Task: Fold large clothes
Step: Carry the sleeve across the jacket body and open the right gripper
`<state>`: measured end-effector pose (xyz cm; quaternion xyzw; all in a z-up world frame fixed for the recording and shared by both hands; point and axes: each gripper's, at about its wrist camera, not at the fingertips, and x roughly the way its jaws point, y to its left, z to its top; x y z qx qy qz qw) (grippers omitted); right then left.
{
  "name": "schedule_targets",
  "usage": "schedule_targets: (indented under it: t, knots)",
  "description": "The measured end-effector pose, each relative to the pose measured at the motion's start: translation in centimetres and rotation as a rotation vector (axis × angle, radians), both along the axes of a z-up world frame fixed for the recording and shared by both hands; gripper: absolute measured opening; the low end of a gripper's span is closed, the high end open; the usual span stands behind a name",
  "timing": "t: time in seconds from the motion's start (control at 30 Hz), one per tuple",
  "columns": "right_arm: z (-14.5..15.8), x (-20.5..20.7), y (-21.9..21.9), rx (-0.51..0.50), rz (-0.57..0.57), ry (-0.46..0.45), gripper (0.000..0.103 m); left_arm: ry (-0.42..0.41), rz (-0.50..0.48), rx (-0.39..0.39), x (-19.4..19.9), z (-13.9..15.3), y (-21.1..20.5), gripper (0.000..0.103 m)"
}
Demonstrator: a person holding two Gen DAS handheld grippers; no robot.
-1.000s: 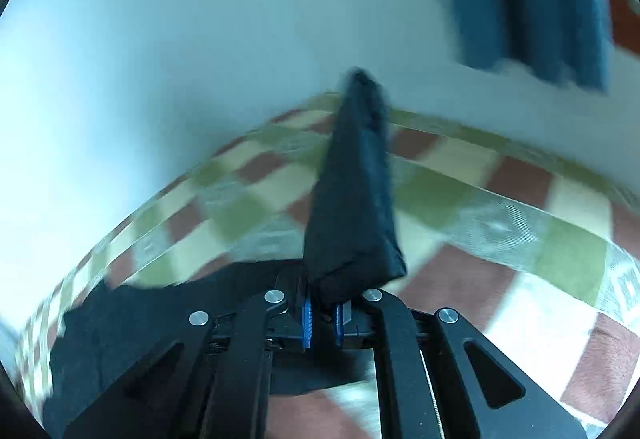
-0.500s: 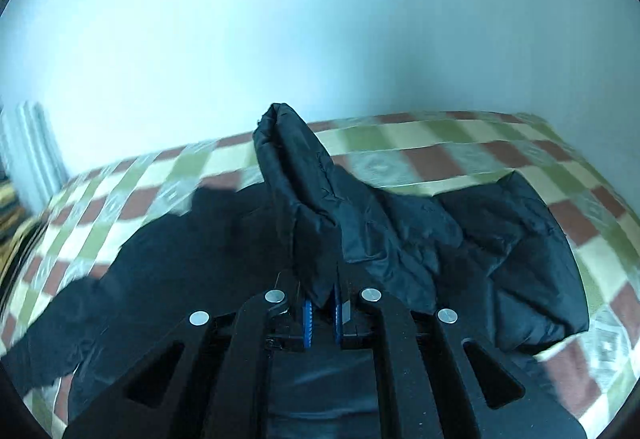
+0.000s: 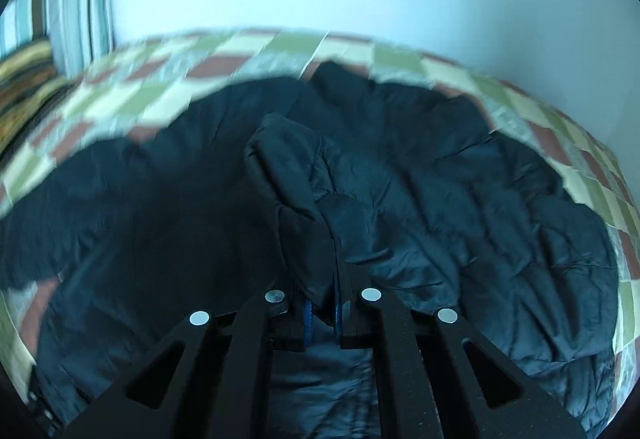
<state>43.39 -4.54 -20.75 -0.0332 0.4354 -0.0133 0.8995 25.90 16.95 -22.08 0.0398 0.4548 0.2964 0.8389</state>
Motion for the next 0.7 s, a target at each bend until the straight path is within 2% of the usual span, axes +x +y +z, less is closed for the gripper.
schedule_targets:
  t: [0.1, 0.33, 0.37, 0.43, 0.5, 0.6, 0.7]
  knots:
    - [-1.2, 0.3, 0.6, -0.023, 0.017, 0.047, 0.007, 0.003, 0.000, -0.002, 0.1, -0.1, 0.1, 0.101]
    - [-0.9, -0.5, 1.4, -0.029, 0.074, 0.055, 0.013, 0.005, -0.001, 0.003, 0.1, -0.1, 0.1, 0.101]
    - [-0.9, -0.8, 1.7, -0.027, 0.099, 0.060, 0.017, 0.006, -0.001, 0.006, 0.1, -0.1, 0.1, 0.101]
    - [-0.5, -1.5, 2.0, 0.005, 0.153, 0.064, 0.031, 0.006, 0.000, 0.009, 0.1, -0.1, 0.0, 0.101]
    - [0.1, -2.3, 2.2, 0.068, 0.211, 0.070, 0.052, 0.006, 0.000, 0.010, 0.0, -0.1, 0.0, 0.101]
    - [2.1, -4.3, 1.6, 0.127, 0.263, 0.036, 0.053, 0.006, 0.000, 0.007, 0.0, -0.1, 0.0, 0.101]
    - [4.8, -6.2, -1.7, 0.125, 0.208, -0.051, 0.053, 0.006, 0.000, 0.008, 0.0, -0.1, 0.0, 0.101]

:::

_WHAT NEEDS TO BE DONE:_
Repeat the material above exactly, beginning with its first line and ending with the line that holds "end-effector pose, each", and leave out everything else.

_ANSWER SPACE:_
Task: Fold large clothes
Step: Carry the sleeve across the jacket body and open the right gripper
`<state>`: measured end-effector pose (xyz cm; quaternion xyzw; all in a z-up world frame fixed for the recording and shared by both hands; point and axes: each gripper's, at about its wrist camera, not at the fingertips, and x roughly the way its jaws point, y to its left, z to its top; x y z qx qy qz qw) (grippers omitted); right then left.
{
  "name": "schedule_targets",
  "usage": "schedule_targets: (indented under it: t, knots)",
  "description": "The measured end-effector pose, each relative to the pose measured at the motion's start: translation in centimetres and rotation as a rotation vector (axis × angle, radians), both along the axes of a z-up world frame fixed for the recording and shared by both hands; gripper: absolute measured opening; the low end of a gripper's span is closed, the high end open; the usual span stands behind a name",

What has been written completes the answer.